За окном утихала буря, в печи догорали, превращаясь в пепел, последние иконы: святая Анна и благочестивый Иосиф — патрон бывшего пекаря Хлума.
Это был ужасный день, подобный дню битвы. Гроза уже стихла, а дождь все лил и лил. По улице, точно по речному руслу, неслась вода.
В дом Хлума вошел незнакомый пожилой человек. Он вошел со двора, потому что лавка была уже заперта, и остановился в темных сенях. Вода струйками текла с его брюк, под ногами образовалась лужица. Пришелец стоял неподвижно, похожий на пугало.
Кто это? Перепуганная Мария глядела на него воспаленными глазами, в которых уже не было слез.
Кто же это?
Уж не вор ли? А может быть, это Эмануэль, муж тети Анны? Принесла его нелегкая в этот несчастный день!
— Уходите! Чего вам тут надо?
Пришельца заметила только Мария, Хлум не отводил взгляда от огня в печи, где еще тлел пепел икон — символов былого благополучия его дома. Нет, это не муж венской тетки, этот человек совсем не похож на Эмана, решила Мария, разглядев незнакомца.
— Я ищу своего друга Иозефа Хлума, — сказал тот. — Простите, если пришел некстати. Я иду издалека, выбирать время не мог.
— Вы шли в эту грозу? — уже приветливее спросила Мария.
— Я привык к непогоде. Крапиву мороз не берет, — отозвался незнакомец и осведомился, дома ли Хлум.
Это был Вацлав Янатка. Хлум не узнал его. Только когда тот назвался, Хлум обнял друга и повел в пекарню. Он подбросил дров в печь, велел старому другу раздеваться, дал ему свою одежду и белье.
— Тебя не узнать, до чего ты изменился! Ноги-то у тебя были кривые, а теперь выровнялись, — сказал Хлум, оглядывая приятеля.
— Удивляешься? Я лечился в Германии, сколько денег перевел на докторов! Но все равно болят при смене погоды, сил нет.
— Ты не женат?
Янатка помолчал, глядя в пространство, потом горько усмехнулся:
— Поздно уже, слишком поздно. Поздно я выправил себе ноги, во всем я запоздал. Поздно родился, поздно поумнел. Вот только умру, наверное, рано.
Янатка выглядел изнуренным бродягой, но в доме Хлума его приняли как ангела-хранителя.
— Ей-богу, я уж вешаться собрался, — сказал ему Хлум. — Дом мой продают за долги. Не знаю, что и делать, не ехать же мне с семьей куда глаза глядят искать работу, не наниматься же в чужую пекарню, после того как сам был хозяином.

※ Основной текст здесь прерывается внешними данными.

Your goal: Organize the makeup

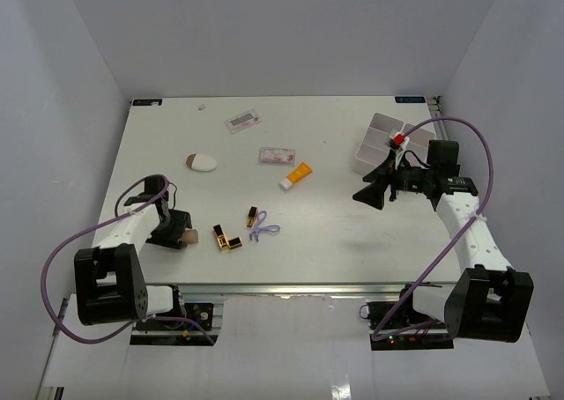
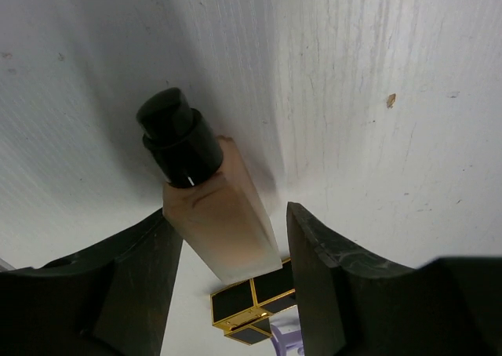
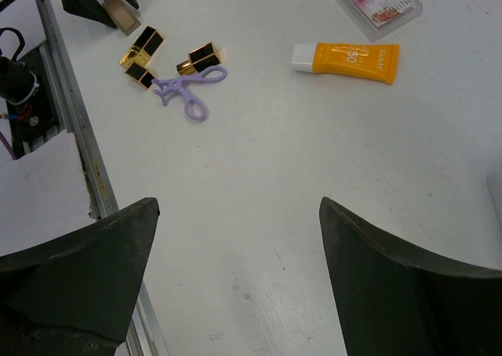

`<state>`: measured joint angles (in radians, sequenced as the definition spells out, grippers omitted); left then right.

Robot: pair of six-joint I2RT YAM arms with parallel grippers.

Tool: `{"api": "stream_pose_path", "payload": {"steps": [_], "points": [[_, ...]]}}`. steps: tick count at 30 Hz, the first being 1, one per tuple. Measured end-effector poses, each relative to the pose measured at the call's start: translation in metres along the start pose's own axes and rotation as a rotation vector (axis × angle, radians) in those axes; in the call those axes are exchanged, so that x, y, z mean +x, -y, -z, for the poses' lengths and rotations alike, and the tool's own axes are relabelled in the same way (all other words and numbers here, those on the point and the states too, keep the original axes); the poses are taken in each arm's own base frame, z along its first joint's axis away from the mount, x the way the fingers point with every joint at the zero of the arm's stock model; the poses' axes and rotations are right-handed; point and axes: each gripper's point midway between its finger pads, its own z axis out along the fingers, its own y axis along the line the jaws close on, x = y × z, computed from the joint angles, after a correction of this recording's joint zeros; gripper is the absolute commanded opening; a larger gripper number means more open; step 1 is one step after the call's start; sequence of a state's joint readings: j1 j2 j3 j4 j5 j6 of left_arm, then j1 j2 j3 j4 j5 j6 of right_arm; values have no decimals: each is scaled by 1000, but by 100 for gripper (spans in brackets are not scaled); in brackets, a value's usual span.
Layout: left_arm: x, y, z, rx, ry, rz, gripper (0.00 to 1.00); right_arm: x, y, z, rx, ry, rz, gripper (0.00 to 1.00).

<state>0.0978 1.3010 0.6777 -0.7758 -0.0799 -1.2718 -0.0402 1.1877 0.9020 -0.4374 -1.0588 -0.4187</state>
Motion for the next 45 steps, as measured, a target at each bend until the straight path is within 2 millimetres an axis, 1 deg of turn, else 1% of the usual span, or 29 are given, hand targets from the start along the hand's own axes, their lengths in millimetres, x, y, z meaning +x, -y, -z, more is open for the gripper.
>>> {"api": "stream_pose_path", "payload": {"steps": [2,4,8,10,11,12,14,17,19,22,24,25,27,28,30,33,35,38,41,43,45], "points": [[-1,1,0,4,1,-3,53,0,0,0,0,0,0,90],[-1,2,-1,7,0,-10,41,0,1,0,2,1,-1,90],[-1,3,-2,12,-11,-22,22,0,1,1,4,2,-2,90],[0,3,-2,15,-16,-33,16,0,1,1,4,2,-3,90],[0,3,-2,16,-18,-37,11,0,1,1,3,2,-3,90],[1,4,-1,24,-22,-46,8,0,1,1,3,2,-2,90],[2,11,4,68,-32,-69,0,0,1,1,1,3,-2,90],[7,32,23,210,-53,-139,0,0,-1,1,-7,7,-2,90],[11,56,43,345,-74,-220,0,0,-2,1,-14,10,-2,91],[23,97,73,552,-107,-376,0,-1,-4,1,-28,16,0,91],[44,122,92,695,-146,-522,0,0,-7,0,-46,22,-4,92],[62,134,103,773,-174,-618,0,0,-8,0,-55,24,-7,92],[109,153,128,949,-252,-827,0,-1,-11,-1,-73,30,-12,95],[134,156,140,1028,-293,-928,0,-1,-13,-1,-89,35,-16,97],[179,157,163,1175,-363,-1107,0,-2,-18,-3,-126,45,-28,96],[232,146,193,1376,-446,-1323,0,-8,-24,-5,-184,62,-49,90],[252,137,207,1495,-464,-1437,0,-14,-29,-7,-212,66,-69,90],[271,130,221,1651,-442,-1566,0,-27,-31,-12,-223,69,-92,90],[285,123,232,1772,-418,-1658,0,-36,-38,-21,-232,62,-138,90],[293,118,238,1846,-407,-1704,0,-42,-46,-29,-254,58,-160,90],[297,114,240,1901,-398,-1734,0,-46,-57,-40,-290,62,-143,90]]}}
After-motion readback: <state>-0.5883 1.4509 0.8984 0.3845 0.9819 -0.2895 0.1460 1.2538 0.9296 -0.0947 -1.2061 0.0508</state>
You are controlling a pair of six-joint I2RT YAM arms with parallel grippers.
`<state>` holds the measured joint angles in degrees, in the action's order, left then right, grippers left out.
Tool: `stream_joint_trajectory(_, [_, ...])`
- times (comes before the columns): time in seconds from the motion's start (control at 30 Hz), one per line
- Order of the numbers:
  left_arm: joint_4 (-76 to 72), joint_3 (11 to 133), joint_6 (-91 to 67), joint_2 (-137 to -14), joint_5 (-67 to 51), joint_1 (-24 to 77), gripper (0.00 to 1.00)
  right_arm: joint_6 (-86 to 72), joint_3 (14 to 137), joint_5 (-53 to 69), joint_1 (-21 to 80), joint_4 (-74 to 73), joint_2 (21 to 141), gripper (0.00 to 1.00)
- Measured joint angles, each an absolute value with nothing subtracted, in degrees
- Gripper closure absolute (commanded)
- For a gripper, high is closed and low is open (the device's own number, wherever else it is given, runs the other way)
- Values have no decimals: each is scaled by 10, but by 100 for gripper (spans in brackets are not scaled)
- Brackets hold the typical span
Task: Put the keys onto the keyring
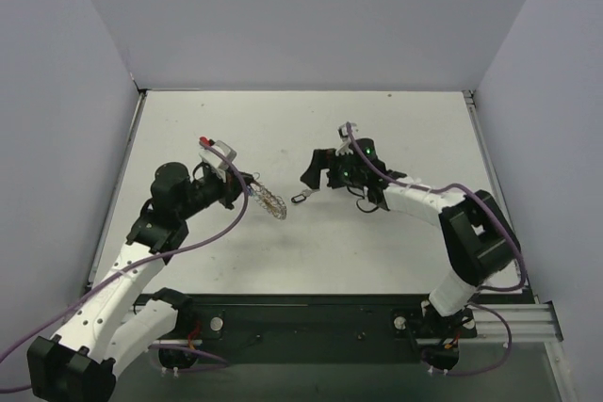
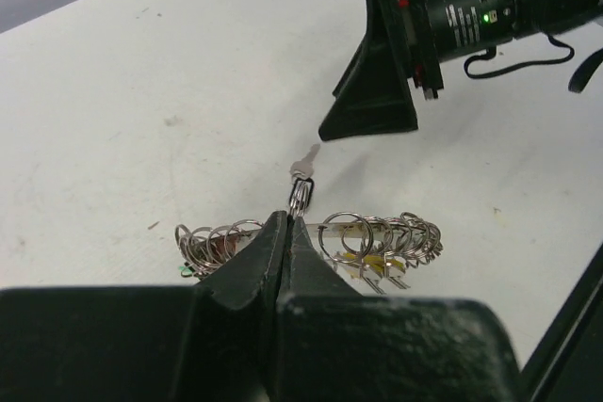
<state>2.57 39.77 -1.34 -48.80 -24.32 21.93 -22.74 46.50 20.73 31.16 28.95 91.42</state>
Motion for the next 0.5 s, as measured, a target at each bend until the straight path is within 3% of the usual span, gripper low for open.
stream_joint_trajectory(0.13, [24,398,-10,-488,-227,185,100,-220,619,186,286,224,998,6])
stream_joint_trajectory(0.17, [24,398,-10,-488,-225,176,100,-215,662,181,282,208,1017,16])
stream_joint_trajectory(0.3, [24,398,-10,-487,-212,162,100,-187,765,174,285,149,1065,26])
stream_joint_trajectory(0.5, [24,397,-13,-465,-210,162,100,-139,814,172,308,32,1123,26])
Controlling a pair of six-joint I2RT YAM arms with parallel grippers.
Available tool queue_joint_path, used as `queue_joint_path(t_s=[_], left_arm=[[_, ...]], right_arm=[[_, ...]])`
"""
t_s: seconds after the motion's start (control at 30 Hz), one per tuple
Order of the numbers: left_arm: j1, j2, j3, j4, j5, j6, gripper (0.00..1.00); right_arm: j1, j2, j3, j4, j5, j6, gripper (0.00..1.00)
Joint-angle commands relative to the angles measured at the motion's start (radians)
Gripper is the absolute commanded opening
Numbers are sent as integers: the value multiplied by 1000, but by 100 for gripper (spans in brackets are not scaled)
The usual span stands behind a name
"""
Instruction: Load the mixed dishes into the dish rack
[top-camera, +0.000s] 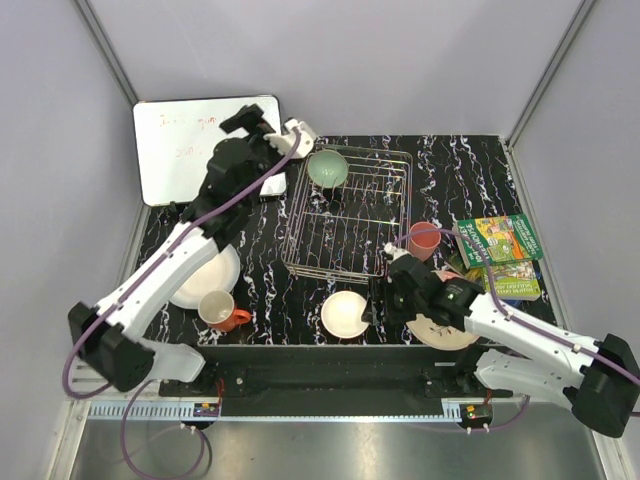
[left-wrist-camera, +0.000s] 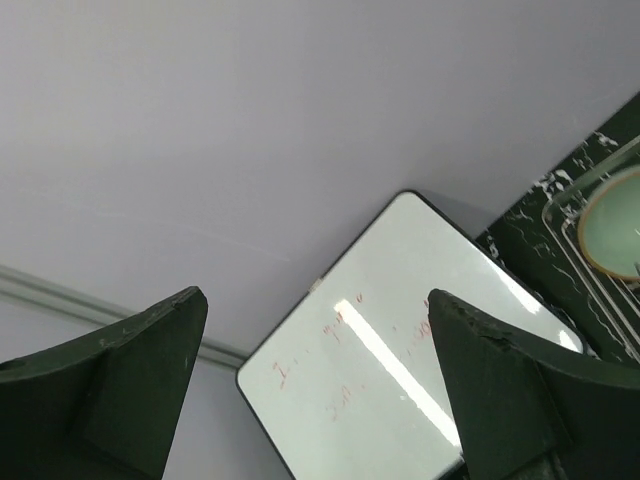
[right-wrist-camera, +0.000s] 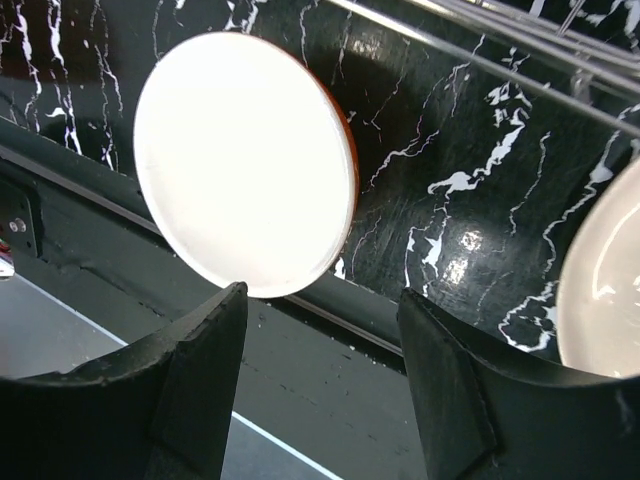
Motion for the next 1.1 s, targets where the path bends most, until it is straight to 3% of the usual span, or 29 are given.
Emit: queue_joint_path(t_s=[0.0, 0.27, 0.53, 0.9, 1.07], left_arm=[[2, -102, -76, -202, -56, -123, 99], [6, -191, -142, -262, -85, -166, 99], [12, -197, -142, -269, -84, -180, 99], [12, -174, -109, -274, -77, -196, 99], [12, -200, -125, -296, -62, -188, 99]], right_arm=[[5, 11, -56, 176, -40, 60, 69], [5, 149, -60, 265, -31, 20, 66], [5, 203, -92, 312, -11, 20, 52], [5, 268, -113, 334, -17, 23, 43], [6, 335, -77, 312, -34, 16, 31]])
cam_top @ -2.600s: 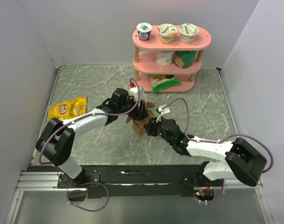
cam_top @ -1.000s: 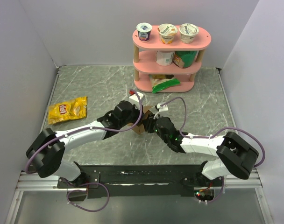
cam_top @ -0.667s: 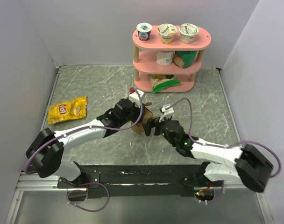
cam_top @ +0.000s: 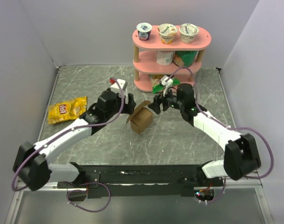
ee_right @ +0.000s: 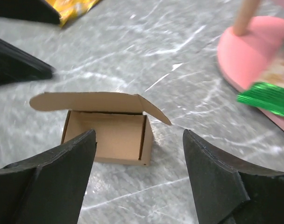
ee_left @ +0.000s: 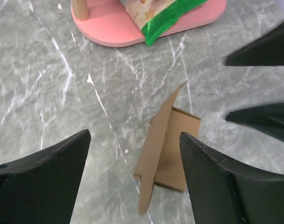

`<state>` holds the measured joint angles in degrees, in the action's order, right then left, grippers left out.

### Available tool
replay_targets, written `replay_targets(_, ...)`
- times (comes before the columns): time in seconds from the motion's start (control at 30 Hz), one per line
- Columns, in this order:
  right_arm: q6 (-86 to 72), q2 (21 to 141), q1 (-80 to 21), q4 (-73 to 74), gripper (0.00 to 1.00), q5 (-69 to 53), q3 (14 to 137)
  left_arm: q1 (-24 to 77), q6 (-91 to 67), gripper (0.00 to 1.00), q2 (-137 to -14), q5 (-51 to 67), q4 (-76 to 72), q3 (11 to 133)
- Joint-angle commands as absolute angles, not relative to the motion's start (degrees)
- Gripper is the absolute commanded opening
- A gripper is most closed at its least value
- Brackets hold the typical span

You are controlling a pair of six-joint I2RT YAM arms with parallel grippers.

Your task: Fold the paper box

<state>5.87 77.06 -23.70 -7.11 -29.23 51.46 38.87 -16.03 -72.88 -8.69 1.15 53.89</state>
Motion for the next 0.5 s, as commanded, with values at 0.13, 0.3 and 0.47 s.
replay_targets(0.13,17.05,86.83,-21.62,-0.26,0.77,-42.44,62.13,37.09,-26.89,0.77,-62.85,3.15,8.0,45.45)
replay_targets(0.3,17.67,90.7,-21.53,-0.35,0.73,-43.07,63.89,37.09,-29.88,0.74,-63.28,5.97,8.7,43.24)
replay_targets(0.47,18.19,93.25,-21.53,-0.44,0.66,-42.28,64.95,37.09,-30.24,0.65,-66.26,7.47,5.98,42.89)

— И не стыдно тебе падать духом! Ты не опозорил себя никаким злодейством, не сидел в тюрьме, никого не ограбил. Наоборот, тебя самого обобрали. И ты стыдишься стать рабочим, и что побывал в шкуре хозяина, мещанина!
У Хлума отлегло от сердца. Ему казалось, что он был ослеплен жестокой болезнью, а теперь словно прозрел и сил у него прибывает.
Янатка пил черный кофе, сваренный Марией, и говорил, говорил:
— Мы с тобой работали наравне, ты выбился в хозяева, а я, как был, так и остался рабочим, и, хотя у меня ни гроша за душой, даже одежды нет, никогда мне такая глупость и в голову не приходила. Подумал ли ты о том, на кого останутся жена и сын? Жена и сын, да ведь это уже богатство!